Hadley looked more intently at Lonetree. “I’m too old a dog to play that game, my good man. Now quit being the mysterious Indian you like to personify and tell me if you saw her.”

John nodded. “Yes, I saw her.”

Hadley actually smiled. “It was you in class, wasn’t it?”

John looked shocked at first, and then Gabriel encouraged him when he nodded to answer. Jennifer wasn’t so sure.

“Yes, I was there. World history with Miss Kramer.”

“You weren’t a student; I would have known. I knew everyone who went to high school in Chino, and my friend, you are not from Chino.”

“Not Moreno either,” Gabriel said for John.

Hadley looked from Lonetree to Kennedy.

“And who are you?” Hadley’s brow furrowed. “You look familiar, to say the least.”

“A doctor of sorts.”

“What kind of answer is that? You sound like my wife, always hiding something.”

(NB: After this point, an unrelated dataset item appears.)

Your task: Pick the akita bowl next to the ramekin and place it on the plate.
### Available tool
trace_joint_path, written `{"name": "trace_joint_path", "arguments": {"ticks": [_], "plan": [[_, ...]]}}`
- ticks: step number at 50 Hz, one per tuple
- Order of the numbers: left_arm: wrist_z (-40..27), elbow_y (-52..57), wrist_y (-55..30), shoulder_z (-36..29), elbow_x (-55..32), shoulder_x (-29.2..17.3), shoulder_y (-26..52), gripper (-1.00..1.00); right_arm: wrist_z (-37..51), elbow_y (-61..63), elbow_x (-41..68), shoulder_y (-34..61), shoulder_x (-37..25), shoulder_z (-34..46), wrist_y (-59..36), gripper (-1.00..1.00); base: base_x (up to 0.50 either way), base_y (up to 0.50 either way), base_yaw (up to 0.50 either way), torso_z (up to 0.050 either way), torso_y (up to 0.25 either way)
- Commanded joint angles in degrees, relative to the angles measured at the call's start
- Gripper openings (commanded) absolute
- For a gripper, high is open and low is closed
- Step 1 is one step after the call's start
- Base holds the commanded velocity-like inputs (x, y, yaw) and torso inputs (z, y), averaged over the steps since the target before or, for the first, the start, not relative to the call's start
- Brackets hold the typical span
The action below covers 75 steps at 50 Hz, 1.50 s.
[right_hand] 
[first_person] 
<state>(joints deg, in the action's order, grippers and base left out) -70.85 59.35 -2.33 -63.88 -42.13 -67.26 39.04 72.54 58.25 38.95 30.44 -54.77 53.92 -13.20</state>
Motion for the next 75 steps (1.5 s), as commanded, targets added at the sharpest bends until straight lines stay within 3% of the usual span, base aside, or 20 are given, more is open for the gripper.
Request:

“You hid quite a bit yourself over the years,” Damian said as he made his large presence known.

“Okay, so you know about Moreno. I’m not concerned with that. I need to ask this gentleman some questions. Can you step closer to the bed?”

John looked at Jennifer and then Gabriel as he did as requested.

Only George saw the change in Hadley’s eyes. From one moment to the next, his demeanor changed from a friendly one to one of malice. His fears grew for no other reason than the vibes he was getting. The room changed as Lonetree stepped up to see Hadley closer. The light dimmed, and George had to say what he was feeling.

“No, it’s a trap; that’s not Hadley!”

The lights went out as the president’s hand grabbed Lonetree’s wrist. Jennifer and Gabriel stood at George’s warning shout, but it was too late. John’s eyes rolled back into his head as he collapsed onto the bed. The others felt the warmth sapped from the bedroom, and they all heard the locking mechanism on the door engage. They could hear pounding from out in the hallway as the power went out throughout the house. Then the electric shock coursed through their bodies, and each person in the room followed Lonetree’s example as they too collapsed. Damian hit his head hard against the wall, and George fell onto the silk-and-wood dressing screen, knocking it over. Julie fell from her chair, as did Jennifer. Gabriel felt his eyes tunnel vision for the briefest of moments, and before his conscious mind let go, he felt the time frame he was in change. The sense of speed hit him, and he briefly remembered the description John had given him once for the initial stages of a dreamwalk. This was what he was feeling, as he too fell back into the chair he was sitting in just as Hadley, or the thing inside Hadley, laughed, and the sound echoed throughout the enormous house, shaking the wooden frame and foundation.

The entity in Moreno was now in control.